To do » You are to retype all of the data exactly as it appears.

┌──

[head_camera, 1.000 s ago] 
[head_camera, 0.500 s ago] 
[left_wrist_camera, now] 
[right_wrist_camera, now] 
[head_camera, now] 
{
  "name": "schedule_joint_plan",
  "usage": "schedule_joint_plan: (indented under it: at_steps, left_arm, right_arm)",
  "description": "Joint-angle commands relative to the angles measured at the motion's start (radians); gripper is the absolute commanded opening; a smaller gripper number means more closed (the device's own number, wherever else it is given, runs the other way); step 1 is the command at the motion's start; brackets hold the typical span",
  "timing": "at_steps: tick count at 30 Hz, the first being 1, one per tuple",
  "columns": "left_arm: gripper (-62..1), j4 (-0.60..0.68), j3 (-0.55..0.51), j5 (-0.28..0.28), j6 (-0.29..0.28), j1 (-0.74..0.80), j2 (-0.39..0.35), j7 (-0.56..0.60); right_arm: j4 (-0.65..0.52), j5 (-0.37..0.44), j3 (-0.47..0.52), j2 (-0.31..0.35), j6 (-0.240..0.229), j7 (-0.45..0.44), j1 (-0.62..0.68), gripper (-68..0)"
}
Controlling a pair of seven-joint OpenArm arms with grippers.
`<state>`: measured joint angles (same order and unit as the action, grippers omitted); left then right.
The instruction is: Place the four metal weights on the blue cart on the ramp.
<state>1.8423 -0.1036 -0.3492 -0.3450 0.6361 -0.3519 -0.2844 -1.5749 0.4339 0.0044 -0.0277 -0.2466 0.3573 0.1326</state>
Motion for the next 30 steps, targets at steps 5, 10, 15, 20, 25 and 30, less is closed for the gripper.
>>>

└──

Final answer »
[head_camera, 1.000 s ago] 
[head_camera, 0.500 s ago] 
[left_wrist_camera, now] 
[right_wrist_camera, now] 
[head_camera, now] 
{
  "name": "schedule_joint_plan",
  "usage": "schedule_joint_plan: (indented under it: at_steps, left_arm, right_arm)",
  "description": "Joint-angle commands relative to the angles measured at the motion's start (radians); gripper is the absolute commanded opening; a smaller gripper number means more closed (the device's own number, wherever else it is given, runs the other way); step 1 is the command at the motion's start; brackets hold the typical span",
  "timing": "at_steps: tick count at 30 Hz, the first being 1, one per tuple",
  "columns": "left_arm: gripper (-62..1), j4 (-0.60..0.68), j3 (-0.55..0.51), j5 (-0.28..0.28), j6 (-0.29..0.28), j1 (-0.74..0.80), j2 (-0.39..0.35), j7 (-0.56..0.60); right_arm: j4 (-0.65..0.52), j5 (-0.37..0.44), j3 (-0.47..0.52), j2 (-0.31..0.35), j6 (-0.240..0.229), j7 (-0.45..0.44), j1 (-0.62..0.68), gripper (-68..0)"
}
Controlling a pair of seven-joint OpenArm arms with grippers.
`<state>`: measured joint angles (same order and unit as the action, grippers omitted); left then right.
The instruction is: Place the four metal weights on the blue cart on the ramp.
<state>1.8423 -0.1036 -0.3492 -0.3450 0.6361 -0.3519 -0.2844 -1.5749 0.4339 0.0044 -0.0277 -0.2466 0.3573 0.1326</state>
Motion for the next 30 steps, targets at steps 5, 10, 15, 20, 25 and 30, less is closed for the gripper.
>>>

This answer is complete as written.